Given the material below, return only the lines starting at the line with "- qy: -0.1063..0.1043" and ending at the line with "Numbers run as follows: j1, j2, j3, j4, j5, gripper", exactly as they appear.

Material provided START

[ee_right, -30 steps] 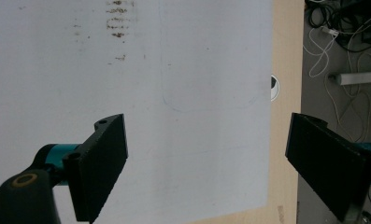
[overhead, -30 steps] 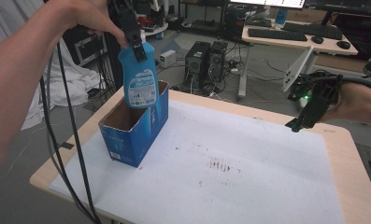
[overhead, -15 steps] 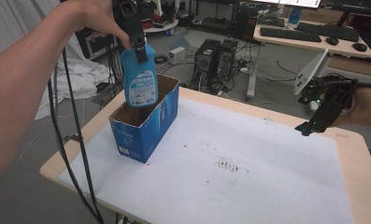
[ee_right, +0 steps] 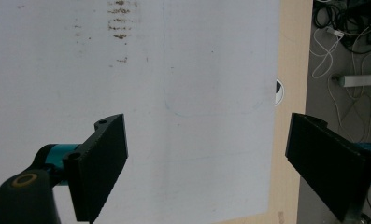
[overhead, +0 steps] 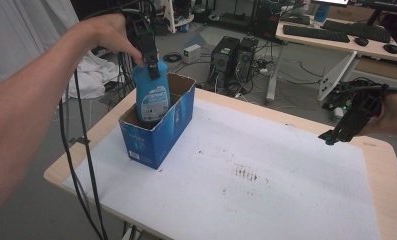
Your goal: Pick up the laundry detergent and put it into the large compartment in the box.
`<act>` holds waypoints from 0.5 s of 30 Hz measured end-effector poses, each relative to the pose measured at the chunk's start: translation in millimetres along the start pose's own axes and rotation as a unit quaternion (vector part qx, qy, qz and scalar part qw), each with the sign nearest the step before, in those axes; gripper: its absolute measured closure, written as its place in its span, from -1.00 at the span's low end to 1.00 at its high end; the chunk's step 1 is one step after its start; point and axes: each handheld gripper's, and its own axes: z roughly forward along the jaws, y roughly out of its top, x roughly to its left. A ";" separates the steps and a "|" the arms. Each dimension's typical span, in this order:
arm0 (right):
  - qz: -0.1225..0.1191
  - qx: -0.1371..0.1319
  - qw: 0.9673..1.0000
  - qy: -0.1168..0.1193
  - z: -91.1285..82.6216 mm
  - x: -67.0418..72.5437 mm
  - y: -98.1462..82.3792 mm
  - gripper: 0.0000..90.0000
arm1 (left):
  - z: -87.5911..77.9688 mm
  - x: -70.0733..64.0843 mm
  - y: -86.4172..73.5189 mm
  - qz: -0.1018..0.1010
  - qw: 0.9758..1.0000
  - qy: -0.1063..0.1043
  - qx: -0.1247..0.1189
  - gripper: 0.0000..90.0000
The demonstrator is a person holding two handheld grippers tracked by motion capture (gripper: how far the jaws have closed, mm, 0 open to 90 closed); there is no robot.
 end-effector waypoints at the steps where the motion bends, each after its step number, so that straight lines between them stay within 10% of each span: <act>1: 0.001 -0.001 1.000 0.000 0.4 0.5 0.3 -0.73 | 3.6 0.2 -0.5 0.002 1.000 -0.002 0.002 -0.18; 15: -0.002 0.006 1.000 0.004 7.9 1.9 2.1 -0.73 | 54.4 -1.7 -11.7 0.006 1.000 -0.003 0.009 -0.18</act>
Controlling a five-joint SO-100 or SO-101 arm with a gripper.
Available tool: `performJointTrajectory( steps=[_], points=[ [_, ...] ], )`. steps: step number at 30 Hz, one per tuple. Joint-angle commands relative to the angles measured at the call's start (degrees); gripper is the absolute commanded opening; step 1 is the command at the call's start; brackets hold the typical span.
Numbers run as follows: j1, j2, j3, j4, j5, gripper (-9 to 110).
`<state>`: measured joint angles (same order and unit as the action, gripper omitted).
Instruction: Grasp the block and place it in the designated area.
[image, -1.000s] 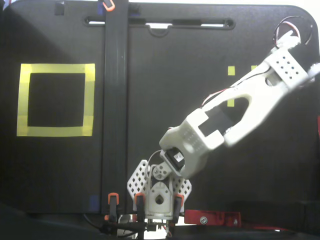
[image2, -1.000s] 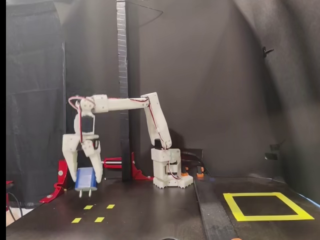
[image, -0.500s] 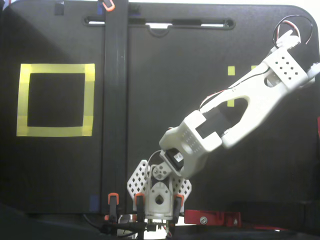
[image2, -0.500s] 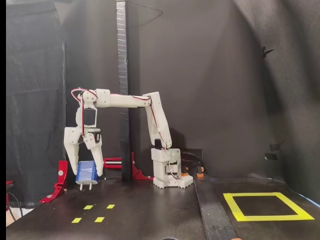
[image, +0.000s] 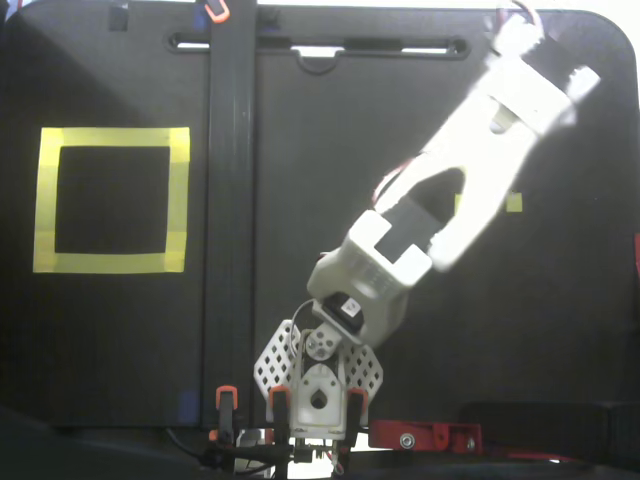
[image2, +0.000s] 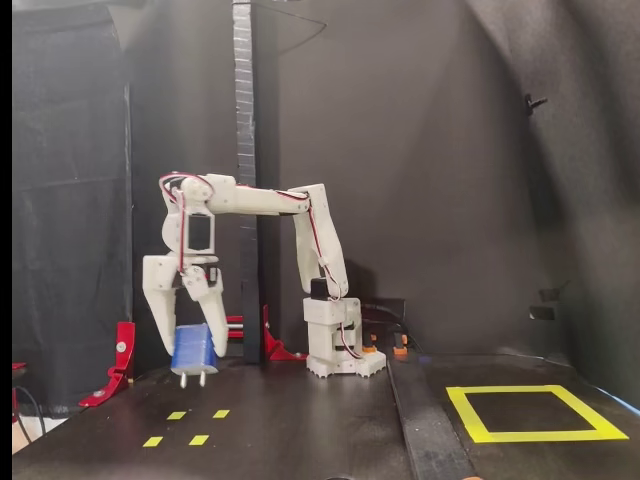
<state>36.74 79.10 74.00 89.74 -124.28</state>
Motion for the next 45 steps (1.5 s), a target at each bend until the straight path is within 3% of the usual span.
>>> performJointTrajectory(
  steps=[1, 28, 45],
  points=[
    [-3.87, 3.87, -2.37, 1.14, 3.52, 23],
    [-46.14, 6.33, -0.62, 2.11, 46.23, 23],
    [-67.41, 5.71, -0.62, 3.43, 64.42, 23]
  ],
)
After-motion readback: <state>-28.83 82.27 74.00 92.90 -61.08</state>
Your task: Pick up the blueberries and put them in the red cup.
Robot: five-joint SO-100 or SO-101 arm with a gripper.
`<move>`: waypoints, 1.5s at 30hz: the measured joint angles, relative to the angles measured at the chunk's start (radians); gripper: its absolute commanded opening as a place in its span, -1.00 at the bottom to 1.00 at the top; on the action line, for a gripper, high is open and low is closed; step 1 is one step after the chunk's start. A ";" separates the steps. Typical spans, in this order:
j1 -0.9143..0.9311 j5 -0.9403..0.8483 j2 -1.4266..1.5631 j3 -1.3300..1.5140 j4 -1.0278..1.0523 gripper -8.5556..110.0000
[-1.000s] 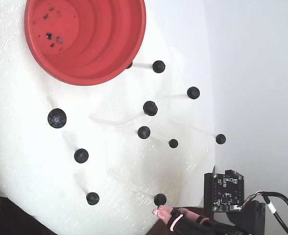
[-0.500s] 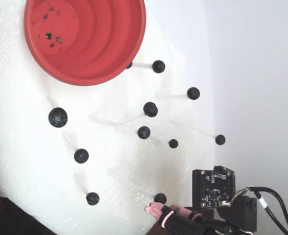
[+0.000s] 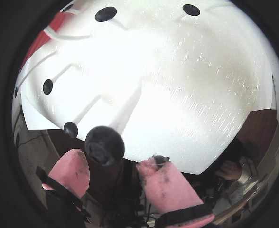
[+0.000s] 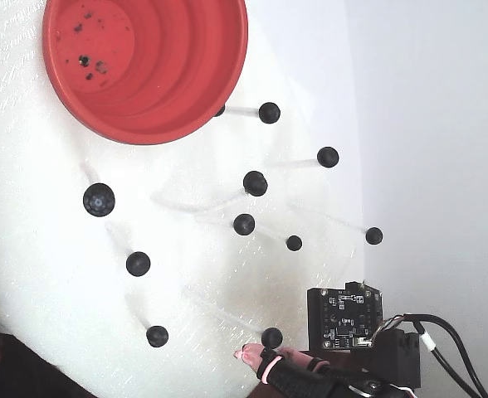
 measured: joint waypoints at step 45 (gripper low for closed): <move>-0.046 0.008 -0.055 -0.043 -0.026 -0.57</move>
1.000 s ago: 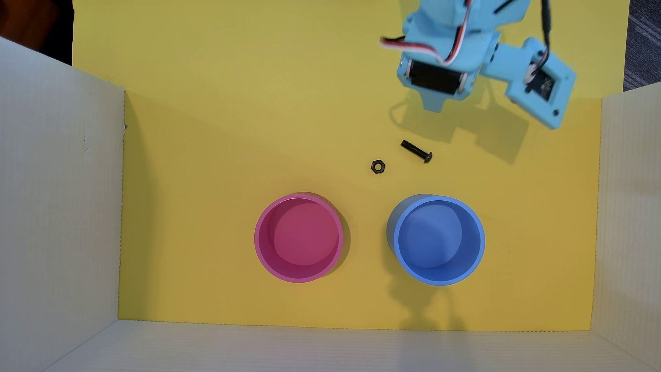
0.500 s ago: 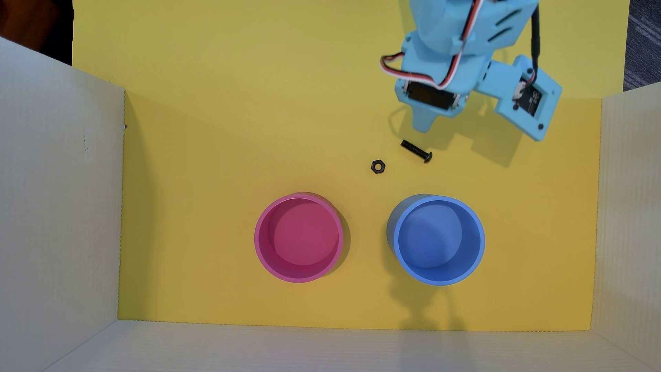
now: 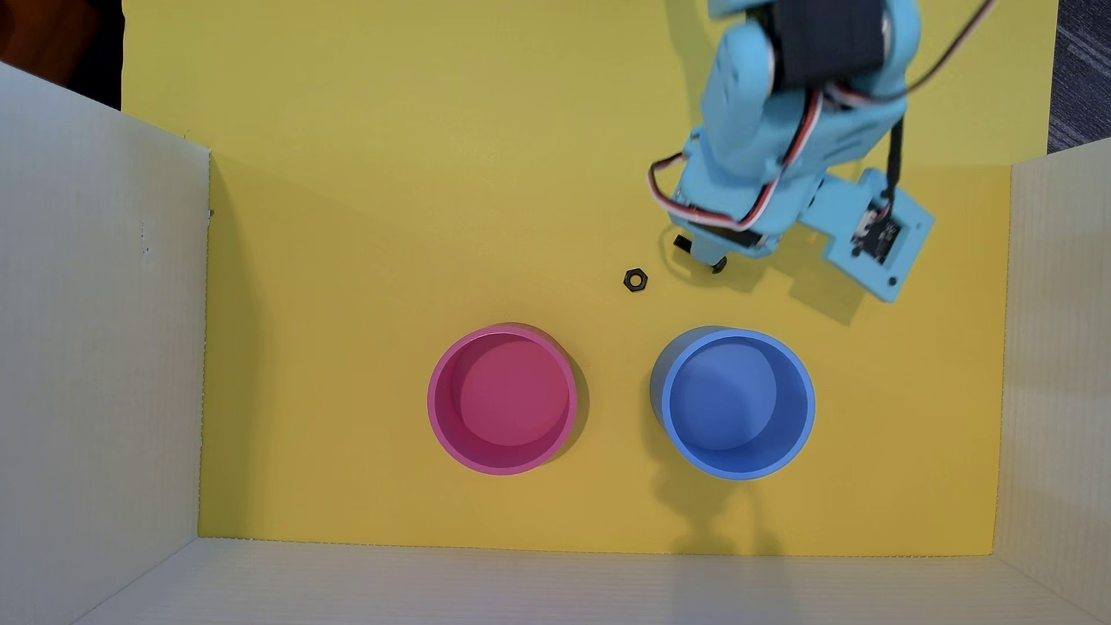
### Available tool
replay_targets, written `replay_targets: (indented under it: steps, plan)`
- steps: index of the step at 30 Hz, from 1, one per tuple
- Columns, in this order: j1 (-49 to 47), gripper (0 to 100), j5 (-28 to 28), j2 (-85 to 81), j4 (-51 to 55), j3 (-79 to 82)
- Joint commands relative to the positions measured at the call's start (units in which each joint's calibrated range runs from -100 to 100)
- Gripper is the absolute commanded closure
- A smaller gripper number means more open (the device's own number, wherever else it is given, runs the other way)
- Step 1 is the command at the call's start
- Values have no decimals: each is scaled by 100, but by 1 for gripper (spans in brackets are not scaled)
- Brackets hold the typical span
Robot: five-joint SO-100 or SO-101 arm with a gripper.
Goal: Pick up the bolt and place it in the pink box
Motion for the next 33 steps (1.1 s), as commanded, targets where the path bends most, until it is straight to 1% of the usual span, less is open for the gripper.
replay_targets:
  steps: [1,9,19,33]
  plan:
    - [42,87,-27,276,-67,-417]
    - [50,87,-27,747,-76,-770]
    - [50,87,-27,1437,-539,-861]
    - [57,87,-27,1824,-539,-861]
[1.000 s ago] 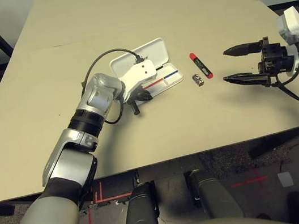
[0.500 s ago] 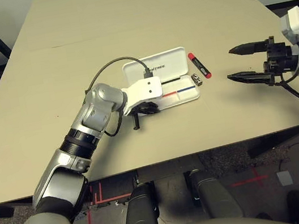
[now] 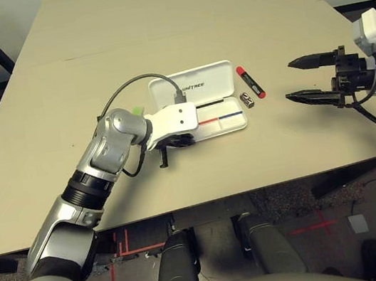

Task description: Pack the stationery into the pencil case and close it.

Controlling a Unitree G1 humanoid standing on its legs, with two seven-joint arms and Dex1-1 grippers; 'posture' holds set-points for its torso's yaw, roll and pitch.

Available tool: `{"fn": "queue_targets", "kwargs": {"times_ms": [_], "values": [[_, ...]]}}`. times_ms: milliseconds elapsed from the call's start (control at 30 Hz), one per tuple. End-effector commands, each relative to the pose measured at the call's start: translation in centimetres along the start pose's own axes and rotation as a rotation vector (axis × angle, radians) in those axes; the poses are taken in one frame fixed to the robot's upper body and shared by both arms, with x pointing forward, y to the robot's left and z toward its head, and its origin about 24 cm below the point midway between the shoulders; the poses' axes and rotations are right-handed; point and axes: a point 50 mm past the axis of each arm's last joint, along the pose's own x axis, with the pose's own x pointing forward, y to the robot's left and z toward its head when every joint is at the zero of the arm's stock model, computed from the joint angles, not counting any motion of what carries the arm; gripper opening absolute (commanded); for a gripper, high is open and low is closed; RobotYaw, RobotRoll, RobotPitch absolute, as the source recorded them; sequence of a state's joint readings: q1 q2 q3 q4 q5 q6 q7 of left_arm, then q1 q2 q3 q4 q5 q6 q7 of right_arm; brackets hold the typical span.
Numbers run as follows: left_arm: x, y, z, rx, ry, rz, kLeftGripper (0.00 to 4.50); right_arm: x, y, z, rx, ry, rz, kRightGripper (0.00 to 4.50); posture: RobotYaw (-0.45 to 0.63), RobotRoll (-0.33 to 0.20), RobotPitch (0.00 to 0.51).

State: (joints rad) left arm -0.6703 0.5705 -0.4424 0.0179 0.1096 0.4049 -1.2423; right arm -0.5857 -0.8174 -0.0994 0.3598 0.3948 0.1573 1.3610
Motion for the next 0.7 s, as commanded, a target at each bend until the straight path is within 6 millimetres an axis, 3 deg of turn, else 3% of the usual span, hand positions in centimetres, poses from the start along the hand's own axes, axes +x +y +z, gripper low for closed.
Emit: {"fn": "queue_targets", "kwargs": {"times_ms": [33,600,633,700], "values": [[-0.1,-1.0,0.3,0.004,-0.010,-0.030,0.04,-0.4,0.0,-0.1,-0.002,0.003,-0.013,4.50,-0.14,0.000,0.117],[0.8,-2.9,-0.3,-0.034,0.004,-0.078,0.04,0.3,-0.3,-0.3,0.005,-0.003,-0.084,4.50,-0.14,0.000,0.130],[0.9,-2.8,-0.4,-0.032,0.007,-0.076,0.62,0.4,-0.5,-0.2,0.007,-0.011,-0.106,4.50,-0.14,0.000,0.130],[1.0,-2.9,-0.5,-0.031,0.013,-0.079,1.27,0.4,-0.6,-0.1,0.012,-0.016,-0.125,4.50,-0.14,0.000,0.130]]}}
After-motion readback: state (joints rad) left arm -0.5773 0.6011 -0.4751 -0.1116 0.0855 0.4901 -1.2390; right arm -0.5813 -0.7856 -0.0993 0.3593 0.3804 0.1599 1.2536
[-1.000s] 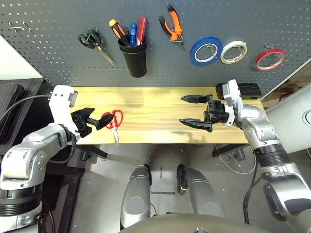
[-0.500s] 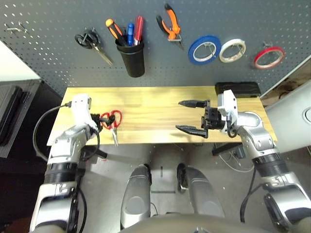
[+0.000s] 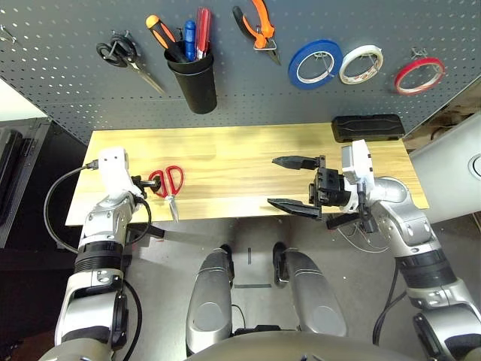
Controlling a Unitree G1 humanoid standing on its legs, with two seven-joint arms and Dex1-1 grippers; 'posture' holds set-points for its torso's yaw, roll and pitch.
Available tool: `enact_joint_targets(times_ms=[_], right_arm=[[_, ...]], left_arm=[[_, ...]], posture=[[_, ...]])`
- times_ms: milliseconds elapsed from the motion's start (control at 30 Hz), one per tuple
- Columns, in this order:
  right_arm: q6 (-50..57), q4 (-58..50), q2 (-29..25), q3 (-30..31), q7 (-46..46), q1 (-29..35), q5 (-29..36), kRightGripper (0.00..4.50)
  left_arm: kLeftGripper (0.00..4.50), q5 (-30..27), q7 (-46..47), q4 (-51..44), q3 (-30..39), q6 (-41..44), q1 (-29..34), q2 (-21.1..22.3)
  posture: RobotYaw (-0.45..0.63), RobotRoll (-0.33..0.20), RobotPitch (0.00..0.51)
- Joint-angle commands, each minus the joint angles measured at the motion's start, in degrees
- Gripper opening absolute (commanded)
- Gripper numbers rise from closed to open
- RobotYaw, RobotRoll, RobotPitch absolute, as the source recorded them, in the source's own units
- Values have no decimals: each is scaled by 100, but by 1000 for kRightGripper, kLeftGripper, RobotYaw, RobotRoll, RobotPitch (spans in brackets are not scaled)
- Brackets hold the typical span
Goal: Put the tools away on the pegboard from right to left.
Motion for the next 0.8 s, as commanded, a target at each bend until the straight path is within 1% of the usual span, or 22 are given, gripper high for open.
enact_joint_targets(times_ms=[33,67,167,233,300,333,400,467,500,533,600,767,800], right_arm=[[157,-286,-98,65,-54,197,122,4500],[194,-336,-105,59,-81,216,141,4500],[331,-480,-138,15,-176,226,208,4500],[383,-536,-179,-9,-212,237,246,4500],[449,-603,-261,-59,-246,245,287,4500],[494,-638,-299,-95,-275,237,321,4500],[550,-681,-367,-141,-312,216,377,4500],[551,-673,-409,-156,-329,203,405,4500],[546,-665,-425,-160,-337,197,416,4500],[530,-640,-444,-168,-343,184,421,4500],[461,-545,-476,-196,-324,146,406,4500],[196,-135,-487,-248,-224,-3,325,4500],[142,-46,-493,-257,-195,-35,313,4500]], left_arm=[[4484,93,-17,274,-12,-91,88,-85],[4484,111,-15,322,-24,-135,92,-106],[3936,136,44,679,10,-428,18,-250],[3161,153,80,888,32,-578,-35,-328],[2480,222,164,1110,-3,-756,-96,-405],[2039,246,208,1210,-7,-840,-133,-430],[1329,257,246,1329,5,-911,-184,-449],[485,265,230,1425,-1,-981,-220,-449],[137,273,215,1455,-11,-1018,-231,-447],[27,269,216,1413,-1,-1020,-233,-444],[27,246,216,1131,40,-979,-173,-415],[27,109,258,56,226,-662,150,-360],[27,88,270,-185,269,-567,223,-357]], posture=[[-30,0,381],[-37,0,381],[-50,0,381],[-61,0,379],[-71,0,376],[-76,0,373],[-76,0,372],[-72,0,358],[-72,0,358],[-67,0,353],[-58,0,337],[-16,0,299],[-16,0,299]])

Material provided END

Solution for this task:
  - qy: -0.1063..0.1043
  - qx: -0.1247..0.1189
  - gripper: 0.0000..90.0000
The demonstrator is a person holding two handheld grippers tracked by motion capture (gripper: how far the jaws have closed, mm, 0 open to 90 closed); there is no robot.
 end-effector waypoints at the steps where the motion bends, each after its step number, so that straight lines between them stay within 10% of each span: <act>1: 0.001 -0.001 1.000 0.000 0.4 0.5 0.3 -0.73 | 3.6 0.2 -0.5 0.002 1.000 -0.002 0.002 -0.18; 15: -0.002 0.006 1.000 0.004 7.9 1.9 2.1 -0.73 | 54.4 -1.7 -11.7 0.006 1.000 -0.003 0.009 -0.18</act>
Controlling a five-joint SO-100 or SO-101 arm with a gripper.
Available tool: `performJointTrajectory( steps=[_], points=[ [_, ...] ], )`. steps: step number at 30 Hz, one per tuple. Joint-angle commands relative to the angles measured at the call's start (degrees); gripper is the absolute commanded opening; step 1 is the command at the call's start; brackets hold the typical span.
Numbers run as follows: j1, j2, j3, j4, j5, gripper (-9 to 110).

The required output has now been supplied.